"You got a plan?" ~ John McClane
"Not really. I kinda thought we would just wing it, you know. Running in, guns blazing. Make it up as we go." ~ Jack McClane
Bruce Willis is back in his signature role, wise ass and lone wolf cop John McClane, who has a habit of annoying terrorists, in the fifth movie in the Die Hard series, entitled A Good Day To Die Hard. When this series started twenty five years ago, John was coming into LA to try to reconnect with his estranged wife, and happened to irritate a group of Eurotrash terrorists who took over a building to carry out a heist. Since then, John's gotten divorced, spent years estranged from his kids, and built up quite a death toll taking out terrorists and hijackers (when he wasn't taunting them by phone or radio). The character started out as a very different alternative to the invicible Schwarzenegger roles, an action character who bled, who got hurt, who could feel. And it made McClane all the more likeable.
Now in the fifth film in the series, McClane is back once again, this despite the fact that the amount of injuries he's sustained down through the years probably should have put him into early retirement, disability, or drinking meals out of a straw. Having had reconciled with his daughter in the last film, Live Free Or Die Hard, there's still the matter of his son, who he hasn't spoken to in years. Jack (played by Jai Courtney) is in legal trouble in Russia.
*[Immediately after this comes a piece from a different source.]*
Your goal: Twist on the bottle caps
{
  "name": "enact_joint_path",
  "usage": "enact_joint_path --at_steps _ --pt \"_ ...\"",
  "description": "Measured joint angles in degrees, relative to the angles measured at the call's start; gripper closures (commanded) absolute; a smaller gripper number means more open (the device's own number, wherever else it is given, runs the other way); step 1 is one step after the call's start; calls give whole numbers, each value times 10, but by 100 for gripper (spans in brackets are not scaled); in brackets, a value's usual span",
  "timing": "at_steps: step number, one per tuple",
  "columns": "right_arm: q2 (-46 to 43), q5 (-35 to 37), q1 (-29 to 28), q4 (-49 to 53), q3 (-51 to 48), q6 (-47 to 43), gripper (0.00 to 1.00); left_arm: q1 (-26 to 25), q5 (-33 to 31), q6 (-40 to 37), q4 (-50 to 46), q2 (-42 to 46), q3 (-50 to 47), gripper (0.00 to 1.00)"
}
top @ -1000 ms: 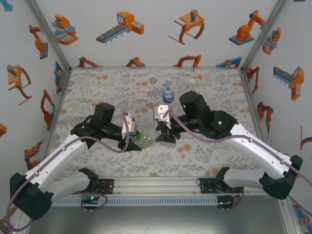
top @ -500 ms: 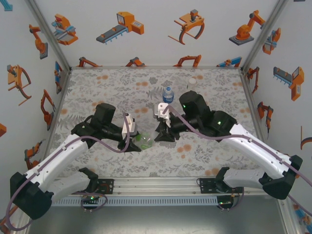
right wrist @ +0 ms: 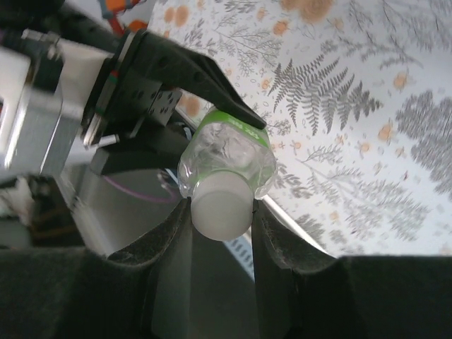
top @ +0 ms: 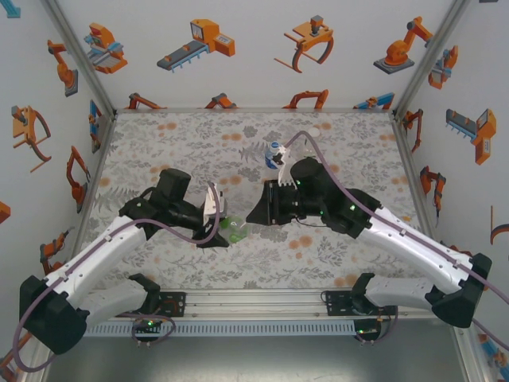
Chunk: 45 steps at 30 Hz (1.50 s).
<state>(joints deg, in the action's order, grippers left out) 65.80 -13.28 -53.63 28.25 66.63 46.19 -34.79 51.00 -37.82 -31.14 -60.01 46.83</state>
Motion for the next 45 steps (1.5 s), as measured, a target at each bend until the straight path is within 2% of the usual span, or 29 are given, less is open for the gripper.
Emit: enact_joint_path --at_steps 7,10,13,15,16,17,23,29,43,45 --pt "21 45 -5 47 29 105 100 0 -12 4 3 -3 1 98" --pt "27 53 -5 53 33 120 100 0 -22 4 3 -3 2 89" --pt "29 57 -5 54 34 125 100 0 -29 4 3 -3 3 65" --pt "32 61 -5 55 37 123 100 0 -33 6 5 -3 3 53" --pt "34 64 -5 57 40 121 100 0 -36 7 6 -3 3 22" --pt "37 68 -5 59 43 118 100 0 -39 8 8 -3 3 3" --pt "72 118 7 101 88 63 100 -1 -52 10 13 -3 4 3" --pt "141 162 31 145 174 -38 100 -1 -82 14 16 -3 4 3" --pt "414 186 100 181 438 -275 100 -1 -129 19 16 -3 5 3" --pt "446 186 106 185 470 -297 93 -1 -139 19 16 -3 5 3"
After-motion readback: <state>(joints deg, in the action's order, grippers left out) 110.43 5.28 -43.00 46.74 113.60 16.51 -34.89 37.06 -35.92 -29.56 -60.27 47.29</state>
John goes over, and little does he know that he's stepping into an undercover operation. Jack works for the CIA as a spy, and is involved in trying to protect a whistleblower (Sebastian Koch) in a situation involving incriminating files, shady politicians, criminals, and nefarious sorts.
There's deep friction between father and son (Jack calls him by his first name, rather than Dad). And John, being a magnet for trouble, pretty much needs little time before the bullets start flying, a dizzying sprint that involves a lot of guns, chases, damage and destruction, and a dangerous woman (Yulija Snigir).
The film has its issues. For me, the most glaring one is the choice of director. John Moore has a rather small resume, including Flight of the Phoenix (which I didn't mind), but also the film that should have been a huge red flag: Behind Enemy Lines, a testament to absolute stupidity in filmmaking (don`t get me started). Moore seems content to give us the standard quick cut edits of the genre, over the top stunts that have a lack of reality to them, dizzying chases that don't have the distance to allow the audience to keep track of what's happening, and some glaring plot holes that one assumes he figured the audience would just overlook, because what Western audience knows the difference between Russia and the Ukraine? I came out of the film wishing that another director would have taken the helm of this project. Someone who'd understand that for all of the action, what's given earlier films in the franchise real substance is its humanity.
What appeals about the earlier films is that humanity, that emotional connection McClane makes with the audience. We empathized with him, because he was so human, so down to earth. Moore seems to prefer endless action over character moments; he doesn`t seem remotely interested in investing in those nuances at all. If he had been, he would have cast a much, much better actor in the role of Jack McClane.
Jai Courtney is the other big problem in the film. He has the typical invincible ripped abs look of an action movie character, but no resonance, no gravitas, no humanity at all. He has a background in the television series Spartacus: Blood and Sand, and if he has any talent in that medium, it`s sorely lacking here. It`s an emptiness, a void of a role. This was not a problem in the somewhat silly fourth role, where McClane had a suitable and skilled actress in the form of Mary Elizabeth Winstead to give humanity to the role of his other estranged child. In this case, a completely different actor would have been far better.
Willis himself is still McClane: a snarky wise ass who smirks at the world, but who gives us a world weary man we can sympathize with. Sarcastic as he is, beneath it all, he cares about people. We can`t help but like McClane, and that`s the strength of Willis as an actor. The character actors inhabiting the doublecrossing world of the film are suitably cast, particularly Yulija Snigir as Irina.
I did like the film. I just would have liked it more... if not for a hack of a director and a profoundly miscast young McClane.